Where a line holds the word "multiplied", copy it from the records.

Data entries:
============================================================

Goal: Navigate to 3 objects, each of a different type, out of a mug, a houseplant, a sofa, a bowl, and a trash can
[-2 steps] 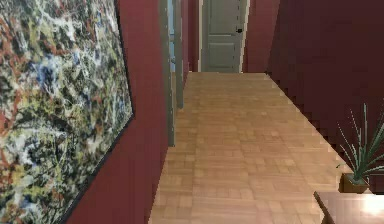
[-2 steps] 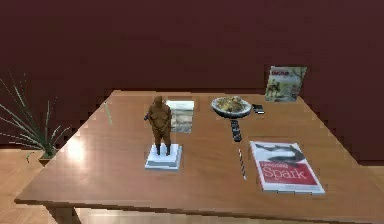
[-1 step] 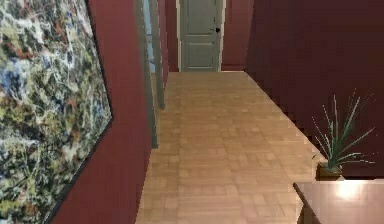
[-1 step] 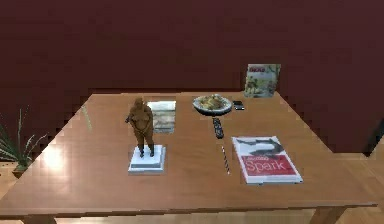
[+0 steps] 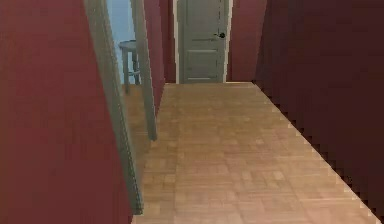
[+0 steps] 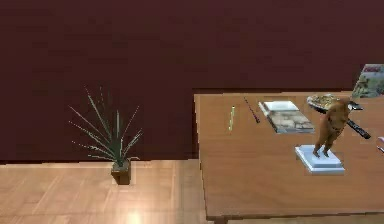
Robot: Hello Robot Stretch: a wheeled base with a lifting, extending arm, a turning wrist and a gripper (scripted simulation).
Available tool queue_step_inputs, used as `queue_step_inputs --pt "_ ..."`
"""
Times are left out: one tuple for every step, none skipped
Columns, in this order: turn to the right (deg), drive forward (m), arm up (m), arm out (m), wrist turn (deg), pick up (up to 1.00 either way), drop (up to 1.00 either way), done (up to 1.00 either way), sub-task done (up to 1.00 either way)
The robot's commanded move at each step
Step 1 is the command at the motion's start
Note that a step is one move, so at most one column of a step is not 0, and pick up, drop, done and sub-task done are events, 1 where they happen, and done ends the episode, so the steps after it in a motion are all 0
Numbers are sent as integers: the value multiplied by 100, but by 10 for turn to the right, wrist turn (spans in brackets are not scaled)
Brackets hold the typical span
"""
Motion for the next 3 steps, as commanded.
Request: queue_step_inputs --pt "450 0 0 0 0 0 0 0 0" --pt "270 0 0 0 0 0 0 0 0" --pt "0 45 0 0 0 0 0 0 0"
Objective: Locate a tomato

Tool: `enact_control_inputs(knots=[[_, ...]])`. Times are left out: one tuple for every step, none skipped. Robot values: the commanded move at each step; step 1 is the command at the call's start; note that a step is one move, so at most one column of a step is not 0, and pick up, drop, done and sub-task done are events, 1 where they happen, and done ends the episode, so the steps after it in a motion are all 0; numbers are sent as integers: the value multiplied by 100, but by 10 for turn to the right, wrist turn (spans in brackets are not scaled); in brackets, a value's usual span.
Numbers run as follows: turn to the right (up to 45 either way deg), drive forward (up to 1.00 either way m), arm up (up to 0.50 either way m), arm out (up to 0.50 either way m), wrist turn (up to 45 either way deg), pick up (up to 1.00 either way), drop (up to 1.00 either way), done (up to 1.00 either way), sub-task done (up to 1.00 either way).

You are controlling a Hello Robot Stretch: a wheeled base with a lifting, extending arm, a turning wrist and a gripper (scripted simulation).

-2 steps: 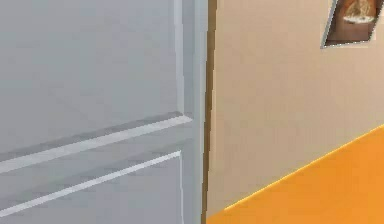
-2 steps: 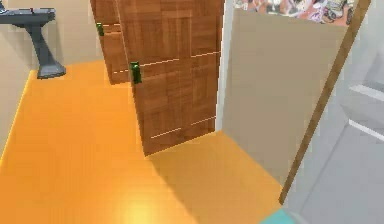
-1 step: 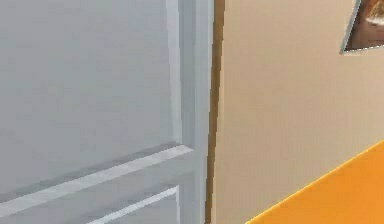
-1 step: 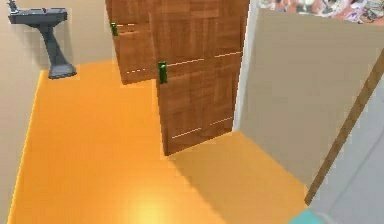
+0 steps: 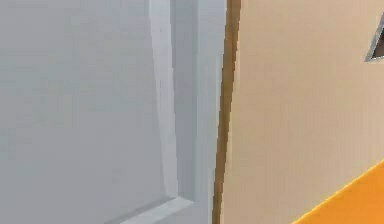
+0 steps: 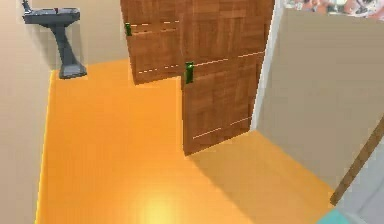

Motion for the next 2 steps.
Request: enact_control_inputs(knots=[[450,0,0,0,0,0,0,0,0],[450,0,0,0,0,0,0,0,0]])
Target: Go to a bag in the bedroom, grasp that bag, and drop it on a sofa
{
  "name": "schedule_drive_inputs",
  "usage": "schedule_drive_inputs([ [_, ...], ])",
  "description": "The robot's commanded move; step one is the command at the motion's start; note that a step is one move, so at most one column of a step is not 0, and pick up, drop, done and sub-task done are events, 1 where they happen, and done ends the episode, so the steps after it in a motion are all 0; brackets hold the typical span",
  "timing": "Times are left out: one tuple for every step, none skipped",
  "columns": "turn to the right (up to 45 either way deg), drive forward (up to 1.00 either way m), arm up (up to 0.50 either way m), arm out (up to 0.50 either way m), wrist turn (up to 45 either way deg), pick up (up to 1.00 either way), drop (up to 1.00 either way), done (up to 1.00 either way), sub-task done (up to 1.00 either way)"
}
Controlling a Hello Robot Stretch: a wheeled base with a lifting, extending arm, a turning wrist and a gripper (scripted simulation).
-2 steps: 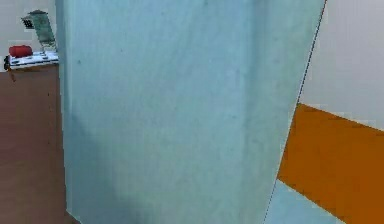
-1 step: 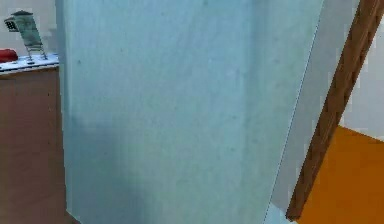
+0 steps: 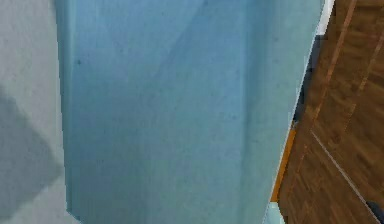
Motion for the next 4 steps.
schedule_drive_inputs([
  [6.0,0.0,0.0,0.0,0.0,0.0,0.0,0.0,0.0],
  [3.0,0.0,0.0,0.0,0.0,0.0,0.0,0.0,0.0],
  [0.0,0.7,0.0,0.0,0.0,0.0,0.0,0.0,0.0],
  [-3.0,0.0,0.0,0.0,0.0,0.0,0.0,0.0,0.0],
])
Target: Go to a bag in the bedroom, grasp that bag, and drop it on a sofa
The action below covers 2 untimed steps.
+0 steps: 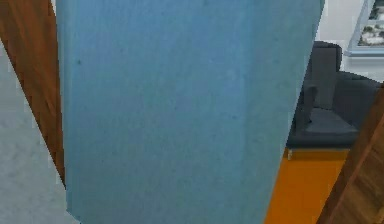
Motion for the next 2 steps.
schedule_drive_inputs([
  [18.0,0.0,0.0,0.0,0.0,0.0,0.0,0.0,0.0],
  [0.0,0.25,0.0,0.0,0.0,0.0,0.0,0.0,0.0],
])
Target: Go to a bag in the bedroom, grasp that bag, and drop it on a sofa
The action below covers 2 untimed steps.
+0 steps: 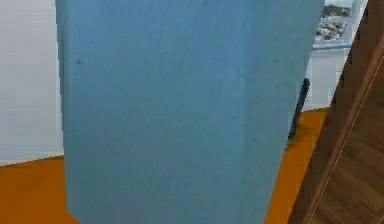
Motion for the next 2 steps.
schedule_drive_inputs([
  [-30.0,0.0,0.0,0.0,0.0,0.0,0.0,0.0,0.0],
  [0.0,0.6,0.0,0.0,0.0,0.0,0.0,0.0,0.0],
])
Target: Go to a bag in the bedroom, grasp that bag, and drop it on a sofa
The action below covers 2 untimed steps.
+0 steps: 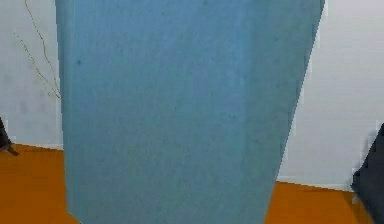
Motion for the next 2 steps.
schedule_drive_inputs([
  [-36.0,0.0,0.0,0.0,0.0,0.0,0.0,0.0,0.0],
  [0.0,0.2,0.0,0.0,0.0,0.0,0.0,0.0,0.0],
])
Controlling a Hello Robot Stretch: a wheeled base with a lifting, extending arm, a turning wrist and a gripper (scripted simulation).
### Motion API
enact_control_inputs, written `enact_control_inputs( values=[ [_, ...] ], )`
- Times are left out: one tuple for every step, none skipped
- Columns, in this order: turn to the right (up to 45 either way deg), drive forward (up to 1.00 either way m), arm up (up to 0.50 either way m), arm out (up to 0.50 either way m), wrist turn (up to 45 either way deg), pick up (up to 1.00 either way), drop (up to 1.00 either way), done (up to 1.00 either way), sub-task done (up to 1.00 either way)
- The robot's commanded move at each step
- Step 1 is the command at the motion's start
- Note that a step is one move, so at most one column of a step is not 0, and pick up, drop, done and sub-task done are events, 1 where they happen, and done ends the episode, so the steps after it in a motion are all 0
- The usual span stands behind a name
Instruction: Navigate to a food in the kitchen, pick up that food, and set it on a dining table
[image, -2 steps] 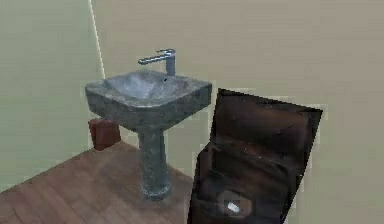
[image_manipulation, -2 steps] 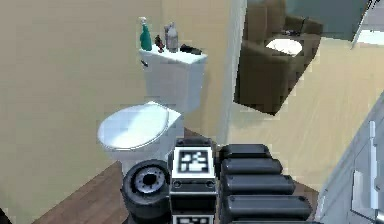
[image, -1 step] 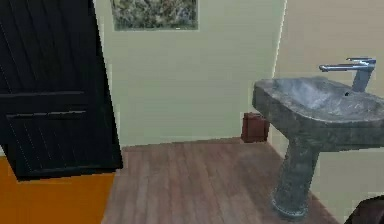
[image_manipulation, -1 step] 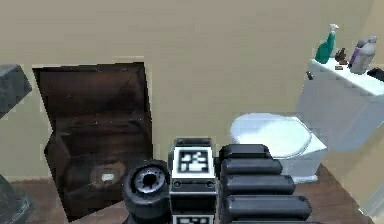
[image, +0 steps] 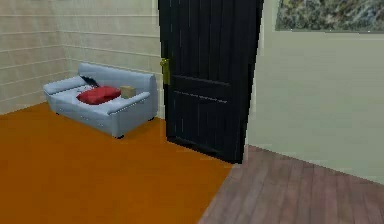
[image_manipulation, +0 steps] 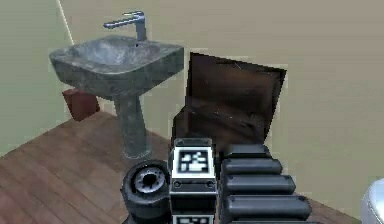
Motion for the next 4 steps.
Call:
enact_control_inputs(
  values=[
    [0.0, 0.55, 0.0, 0.0, 0.0, 0.0, 0.0, 0.0, 0.0],
    [-45.0, 0.0, 0.0, 0.0, 0.0, 0.0, 0.0, 0.0, 0.0],
    [-3.0, 0.0, 0.0, 0.0, 0.0, 0.0, 0.0, 0.0, 0.0],
    [0.0, 0.85, 0.0, 0.0, 0.0, 0.0, 0.0, 0.0, 0.0]
  ],
)
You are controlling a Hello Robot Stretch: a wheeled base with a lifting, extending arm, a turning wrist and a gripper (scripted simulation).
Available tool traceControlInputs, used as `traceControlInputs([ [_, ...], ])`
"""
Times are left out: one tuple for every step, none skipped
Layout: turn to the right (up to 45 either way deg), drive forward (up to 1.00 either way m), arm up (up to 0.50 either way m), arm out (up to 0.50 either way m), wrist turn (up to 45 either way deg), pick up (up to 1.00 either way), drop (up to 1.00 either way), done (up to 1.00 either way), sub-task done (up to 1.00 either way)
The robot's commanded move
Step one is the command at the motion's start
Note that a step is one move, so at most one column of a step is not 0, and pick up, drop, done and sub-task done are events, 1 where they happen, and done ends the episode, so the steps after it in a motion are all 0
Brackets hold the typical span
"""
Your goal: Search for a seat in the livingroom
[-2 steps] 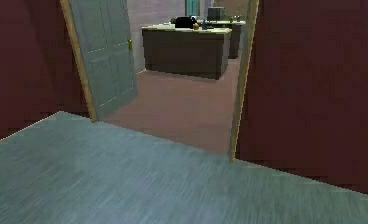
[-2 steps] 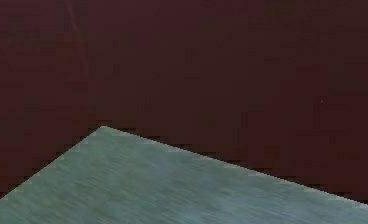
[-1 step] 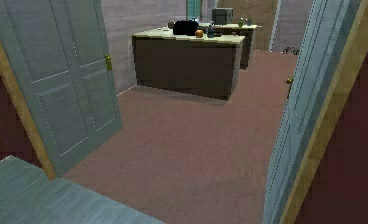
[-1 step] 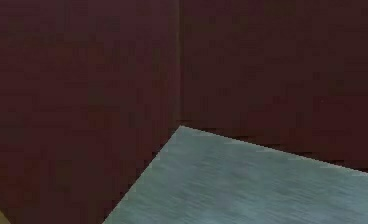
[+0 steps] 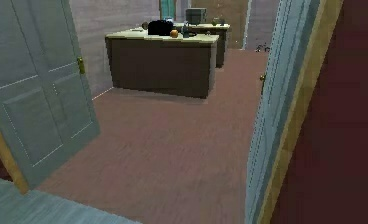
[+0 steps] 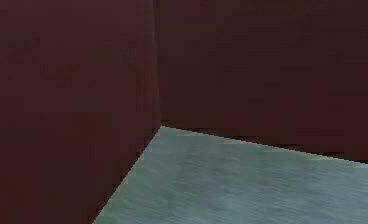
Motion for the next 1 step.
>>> traceControlInputs([
  [0.0, 0.20, 0.00, 0.00, 0.0, 0.00, 0.00, 0.00, 0.00],
])
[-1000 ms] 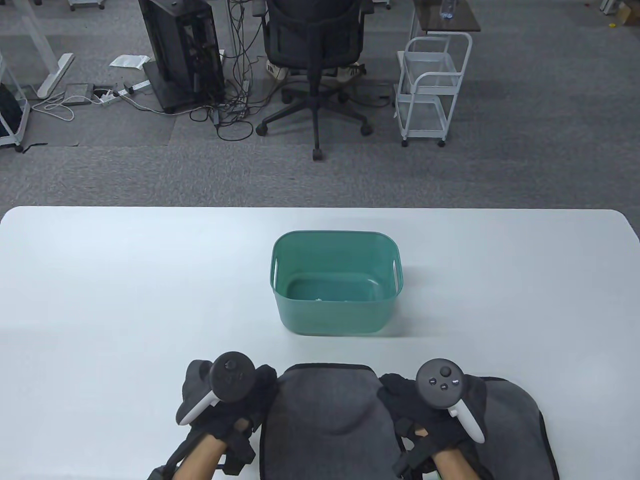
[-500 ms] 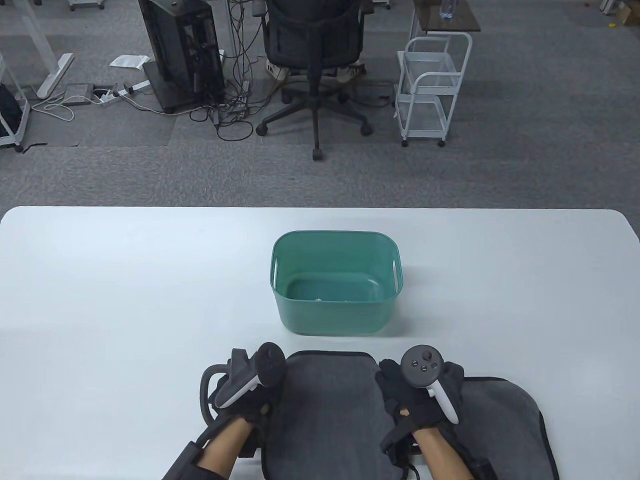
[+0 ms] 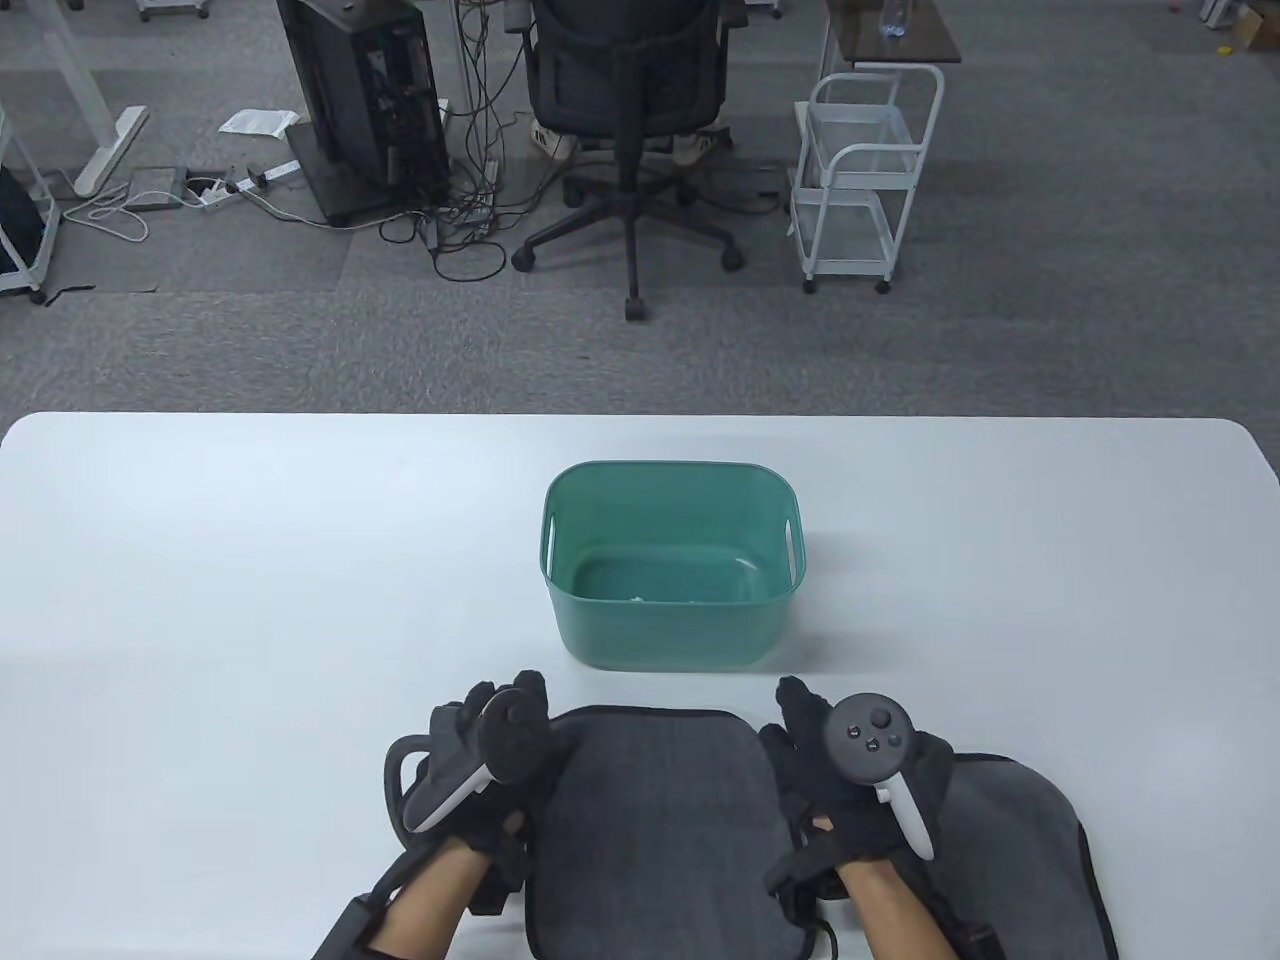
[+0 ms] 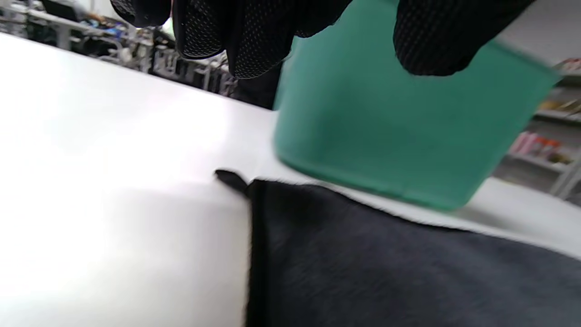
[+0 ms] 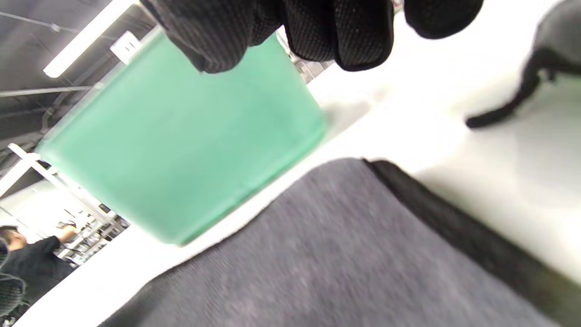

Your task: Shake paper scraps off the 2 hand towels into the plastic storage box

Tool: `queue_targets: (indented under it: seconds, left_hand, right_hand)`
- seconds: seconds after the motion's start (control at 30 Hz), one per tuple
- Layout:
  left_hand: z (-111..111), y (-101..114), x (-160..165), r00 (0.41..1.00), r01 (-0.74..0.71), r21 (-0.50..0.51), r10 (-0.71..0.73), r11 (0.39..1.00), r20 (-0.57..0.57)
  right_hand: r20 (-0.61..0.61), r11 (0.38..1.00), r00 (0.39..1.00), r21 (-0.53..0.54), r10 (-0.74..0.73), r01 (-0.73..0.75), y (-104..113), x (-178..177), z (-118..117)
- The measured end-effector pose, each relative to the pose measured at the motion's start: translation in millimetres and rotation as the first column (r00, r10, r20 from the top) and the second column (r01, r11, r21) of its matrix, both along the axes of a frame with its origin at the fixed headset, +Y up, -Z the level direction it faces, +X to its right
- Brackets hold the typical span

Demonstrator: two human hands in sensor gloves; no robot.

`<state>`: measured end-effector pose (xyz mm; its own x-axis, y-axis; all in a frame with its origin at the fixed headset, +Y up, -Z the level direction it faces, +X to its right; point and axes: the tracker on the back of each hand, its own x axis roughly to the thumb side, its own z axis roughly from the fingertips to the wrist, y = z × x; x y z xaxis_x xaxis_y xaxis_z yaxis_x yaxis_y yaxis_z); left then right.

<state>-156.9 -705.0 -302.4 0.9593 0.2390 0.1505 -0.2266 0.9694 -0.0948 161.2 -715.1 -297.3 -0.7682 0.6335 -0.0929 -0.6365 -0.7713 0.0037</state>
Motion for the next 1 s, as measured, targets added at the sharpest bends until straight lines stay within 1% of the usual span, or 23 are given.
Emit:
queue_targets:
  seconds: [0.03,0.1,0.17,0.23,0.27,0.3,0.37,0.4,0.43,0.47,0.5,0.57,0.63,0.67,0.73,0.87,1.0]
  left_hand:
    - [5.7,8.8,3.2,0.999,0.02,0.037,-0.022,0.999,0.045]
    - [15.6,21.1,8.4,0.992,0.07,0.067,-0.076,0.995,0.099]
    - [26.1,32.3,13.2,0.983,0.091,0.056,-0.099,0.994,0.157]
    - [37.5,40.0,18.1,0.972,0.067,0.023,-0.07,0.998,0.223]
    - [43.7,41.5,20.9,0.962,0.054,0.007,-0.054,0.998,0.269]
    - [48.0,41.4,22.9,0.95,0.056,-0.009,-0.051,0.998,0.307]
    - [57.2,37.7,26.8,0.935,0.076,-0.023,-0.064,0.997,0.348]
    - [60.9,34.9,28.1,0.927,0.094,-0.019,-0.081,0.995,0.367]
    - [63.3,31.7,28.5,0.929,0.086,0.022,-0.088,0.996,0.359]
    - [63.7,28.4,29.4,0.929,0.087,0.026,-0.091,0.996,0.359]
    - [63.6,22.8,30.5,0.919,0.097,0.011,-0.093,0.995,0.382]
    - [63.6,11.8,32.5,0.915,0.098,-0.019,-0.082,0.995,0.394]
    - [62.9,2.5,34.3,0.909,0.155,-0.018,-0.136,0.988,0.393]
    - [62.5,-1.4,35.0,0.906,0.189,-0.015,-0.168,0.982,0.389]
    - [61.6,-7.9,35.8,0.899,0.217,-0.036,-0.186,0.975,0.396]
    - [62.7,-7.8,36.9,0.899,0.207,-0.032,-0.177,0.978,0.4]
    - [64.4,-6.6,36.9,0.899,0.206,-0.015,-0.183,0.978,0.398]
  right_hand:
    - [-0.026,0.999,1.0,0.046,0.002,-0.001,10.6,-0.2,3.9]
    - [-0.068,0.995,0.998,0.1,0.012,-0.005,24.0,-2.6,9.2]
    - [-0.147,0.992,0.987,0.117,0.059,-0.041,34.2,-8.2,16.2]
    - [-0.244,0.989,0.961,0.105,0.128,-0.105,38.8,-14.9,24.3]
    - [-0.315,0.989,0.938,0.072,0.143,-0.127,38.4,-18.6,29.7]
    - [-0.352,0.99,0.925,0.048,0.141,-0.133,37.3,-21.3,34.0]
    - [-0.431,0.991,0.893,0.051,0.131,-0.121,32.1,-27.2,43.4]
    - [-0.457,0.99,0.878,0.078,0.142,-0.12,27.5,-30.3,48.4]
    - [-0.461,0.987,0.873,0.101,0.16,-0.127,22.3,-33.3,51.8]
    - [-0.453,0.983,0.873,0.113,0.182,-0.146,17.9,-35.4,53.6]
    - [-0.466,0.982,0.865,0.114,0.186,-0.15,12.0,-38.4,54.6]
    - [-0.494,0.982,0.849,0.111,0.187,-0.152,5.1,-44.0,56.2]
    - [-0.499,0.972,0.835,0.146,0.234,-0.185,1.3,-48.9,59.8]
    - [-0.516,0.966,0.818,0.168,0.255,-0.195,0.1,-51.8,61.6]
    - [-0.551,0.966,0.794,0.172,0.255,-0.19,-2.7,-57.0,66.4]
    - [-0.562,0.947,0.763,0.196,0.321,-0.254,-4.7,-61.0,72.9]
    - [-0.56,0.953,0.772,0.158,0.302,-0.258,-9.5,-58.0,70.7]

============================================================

- Answer below -
Numbers are sent as integers: the value multiplied by 100, but by 10 for turn to the right, wrist turn (spans in brackets are not scaled)
Tool: `enact_control_inputs(knots=[[_, ...]])`. Times are left out: one tuple for every step, none skipped. Robot values: the commanded move at each step; step 1 is the command at the call's start; note that a step is one move, so at most one column of a step is not 0, and pick up, drop, done and sub-task done are events, 1 where they happen, and done ends the episode, so the steps after it in a motion are all 0; numbers are sent as integers: the value multiplied by 100, but by 10 for turn to the right, wrist turn (spans in brackets are not scaled); in brackets, a value's usual span.

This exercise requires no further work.